The second kinase with a novel fold is dihydroxyacetone kinase, which is the only known kinase with an all-α nucleotide-binding domain. The binding of MgATP is accomplished in part through interactions with a glycine-rich loop between helices H3 and H4 and the N-terminal positive dipole of Helix H4. Uniquely, two Mg2+ ions were found to ligand to the ATP phosphates and a cluster of three highly conserved aspartate residues on a loop between helices H1 and H2. The mechanism of phosphotransfer in DhaK is not clear since the complex conformation of the crystal structure is influenced by the crystal packing and appears not in its active form. A reaction mechanism involving a phospho-enzyme intermediate cannot be ruled out at this point.
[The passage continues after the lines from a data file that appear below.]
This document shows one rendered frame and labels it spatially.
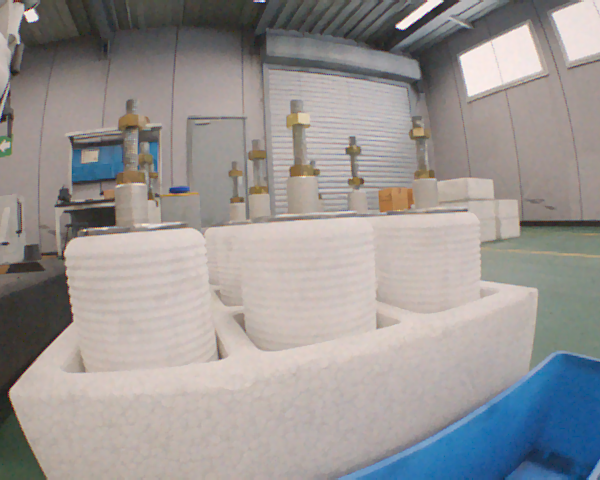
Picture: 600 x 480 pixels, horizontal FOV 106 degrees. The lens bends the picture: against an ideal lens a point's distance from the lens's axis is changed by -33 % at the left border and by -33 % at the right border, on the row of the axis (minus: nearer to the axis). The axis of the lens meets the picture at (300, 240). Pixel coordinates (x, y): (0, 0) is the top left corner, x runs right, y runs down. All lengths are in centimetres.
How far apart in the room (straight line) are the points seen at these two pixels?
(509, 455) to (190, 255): 30
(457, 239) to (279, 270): 14
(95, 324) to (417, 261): 22
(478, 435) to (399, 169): 652
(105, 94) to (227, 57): 222
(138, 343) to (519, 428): 29
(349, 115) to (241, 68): 215
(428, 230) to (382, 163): 622
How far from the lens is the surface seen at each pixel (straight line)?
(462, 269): 27
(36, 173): 606
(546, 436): 38
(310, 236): 19
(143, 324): 18
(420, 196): 29
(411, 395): 22
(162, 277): 18
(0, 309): 55
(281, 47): 595
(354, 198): 39
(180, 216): 59
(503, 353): 29
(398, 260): 27
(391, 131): 678
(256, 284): 21
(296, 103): 25
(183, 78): 593
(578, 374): 34
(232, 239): 31
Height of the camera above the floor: 25
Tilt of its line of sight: 3 degrees down
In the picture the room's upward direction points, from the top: 4 degrees counter-clockwise
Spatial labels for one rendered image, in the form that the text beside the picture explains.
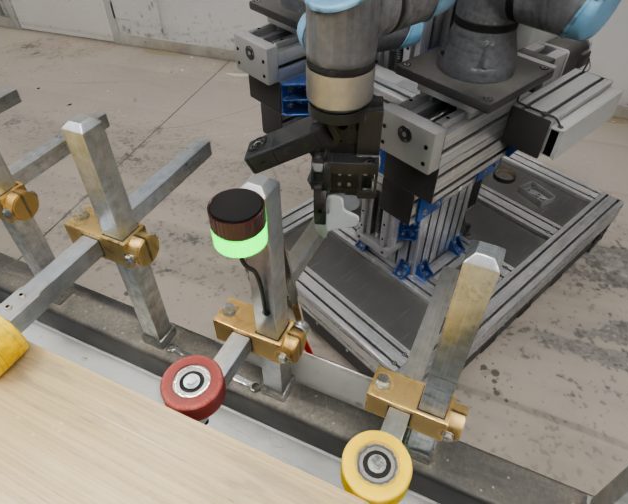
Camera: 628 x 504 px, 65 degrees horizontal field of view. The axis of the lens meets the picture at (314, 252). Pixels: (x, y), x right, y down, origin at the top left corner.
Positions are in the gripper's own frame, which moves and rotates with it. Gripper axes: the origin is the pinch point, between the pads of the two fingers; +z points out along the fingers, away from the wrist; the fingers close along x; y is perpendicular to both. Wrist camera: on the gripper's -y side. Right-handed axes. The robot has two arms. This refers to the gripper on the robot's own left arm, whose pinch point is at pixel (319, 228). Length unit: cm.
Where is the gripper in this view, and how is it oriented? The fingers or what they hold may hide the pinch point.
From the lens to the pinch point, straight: 70.6
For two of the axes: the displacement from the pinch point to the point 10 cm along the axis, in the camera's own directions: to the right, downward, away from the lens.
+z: 0.0, 7.1, 7.0
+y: 10.0, 0.6, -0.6
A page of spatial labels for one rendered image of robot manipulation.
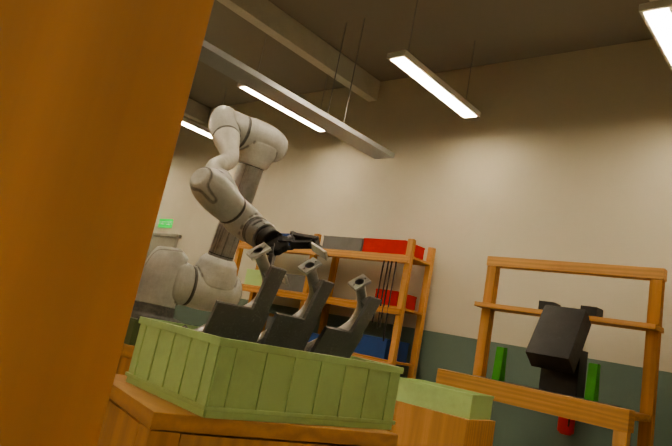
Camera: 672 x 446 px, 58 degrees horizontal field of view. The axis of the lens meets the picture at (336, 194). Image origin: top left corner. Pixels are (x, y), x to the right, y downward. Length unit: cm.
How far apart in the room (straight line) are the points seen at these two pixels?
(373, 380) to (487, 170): 584
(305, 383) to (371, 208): 669
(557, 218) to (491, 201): 81
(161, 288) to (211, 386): 93
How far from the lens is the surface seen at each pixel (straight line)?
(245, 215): 184
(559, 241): 680
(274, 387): 150
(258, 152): 234
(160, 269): 228
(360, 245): 740
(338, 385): 163
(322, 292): 165
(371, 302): 174
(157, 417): 139
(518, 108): 754
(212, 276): 234
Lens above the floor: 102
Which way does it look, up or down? 13 degrees up
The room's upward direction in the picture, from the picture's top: 11 degrees clockwise
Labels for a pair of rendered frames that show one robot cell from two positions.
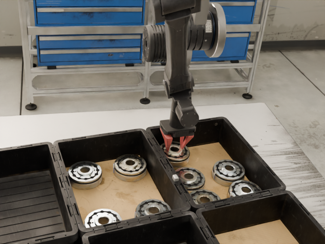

Thus, the newly characterized riboflavin kinase and dihydroxyacetone kinase reveal spectacularly different structures compared to those previously known and have enriched the kinase fold repertoire, which now includes all major classes of protein structures with α/β, α+β, all-β, and all-α folds. Although the substrate recognition and catalytic mechanisms of the two newly characterized enzymes share certain features with other kinases, such as utilization of a helix dipole and backbone amide groups in a glycine-rich loop for nucleotide binding, as a whole they are distinctly unique.

Supplementary material

Supplementary material is available by anonymous ftp at ftp://iole.swmed.edu/pub/kinase/, which includes lists of NCBI gene identification (gi) numbers for sequences from each kinase family and a table cataloging functional residues from kinase family representatives.

Conclusion

We have performed an updated comprehensive survey of all available kinase sequences and structures. All experimentally characterized kinase families, with the exception of the integral membrane kinases, are now associated with a known or predicted structural fold. Therefore, the kinases are the first large functional class with a comprehensive structural annotation for its known members. Additionally, we find that, despite a three-fold increase in the number of kinase sequences and two-fold increase in the number of kinase structures, the framework of our classification remains sufficient for describing all available kinases. Furthermore, we find that no fold predictions made in the initial kinase survey are now shown to be incorrect. Thus, the updated kinase survey serves to confirm the soundness of our classification scheme in addition to presenting the final global picture of this entire functional class. Potential uses for this classification include deduction of protein function, structural fold, or enzymatic mechanism of poorly studied or newly discovered kinases based on proteins in the same family.

Methods

Constructing updated families of homologous kinases sequences

The updated version of the kinase classification scheme was assembled with the same strategy that was applied in the construction of our first kinase survey [1], with the previous classification used as a framework for this update. Briefly, the hmmsearch program of the HMMER2 package [36] was used to assign sequences from the NCBI non-redundant (nr) database (July 2, 2004; 2,911,742 sequences, including environmental sequences) to a set of 57 profiles describing catalytic kinase domains (E-value cutoff 0.1). This set of kinase profiles (from Pfam [37] version 5.4 and COG version 2 [38]) was constructed during the initial kinase survey. As these profiles had been assembled into families of homologous sequences in the initial classification scheme, the sequences assigned to these profiles by hmmsearch were then placed in the appropriate kinase families. Additionally, the GREFD program of the SEALS package [39] was used to extract from the nr all sequences for which the definition line contained the pattern "kinase". For any kinase sequence not already assigned to a kinase family (either by hmmsearch or in the previous classification), three iterations of PSI-BLAST [28] were carried out against the nr database (E-value cutoff 0.001). Any kinase producing a hit to a sequence already assigned (either by hmmsearch or in the previous classification) was subsequently placed in the corresponding kinase family. The appropriate placement of the remaining unassigned kinase sequences was determined by manual inspection of multiple alignments, secondary structure predictions, and distant PSI-BLAST hits. These proteins were placed into existing kinase families based on the presence of conserved catalytic residues and other distinguishing motifs as well as overall sequence similarity. Sequences that were fragments, non-kinase entries (e.g. kinase inhibitors), or non-catalytic entries (e.g. regulatory subunits) were removed. Such sequences were identified by their annotations in the non-redundant database and by their lengths being too short to cover the complete protein. In the case of non-kinase or non-catalytic entries, lack of kinase activity was confirmed based on either literature available concerning the sequences in question or on obvious homology to a protein with known non-kinase function. The lists of newly identified kinase sequences were appended to those for each of the kinase families included in the initial classification.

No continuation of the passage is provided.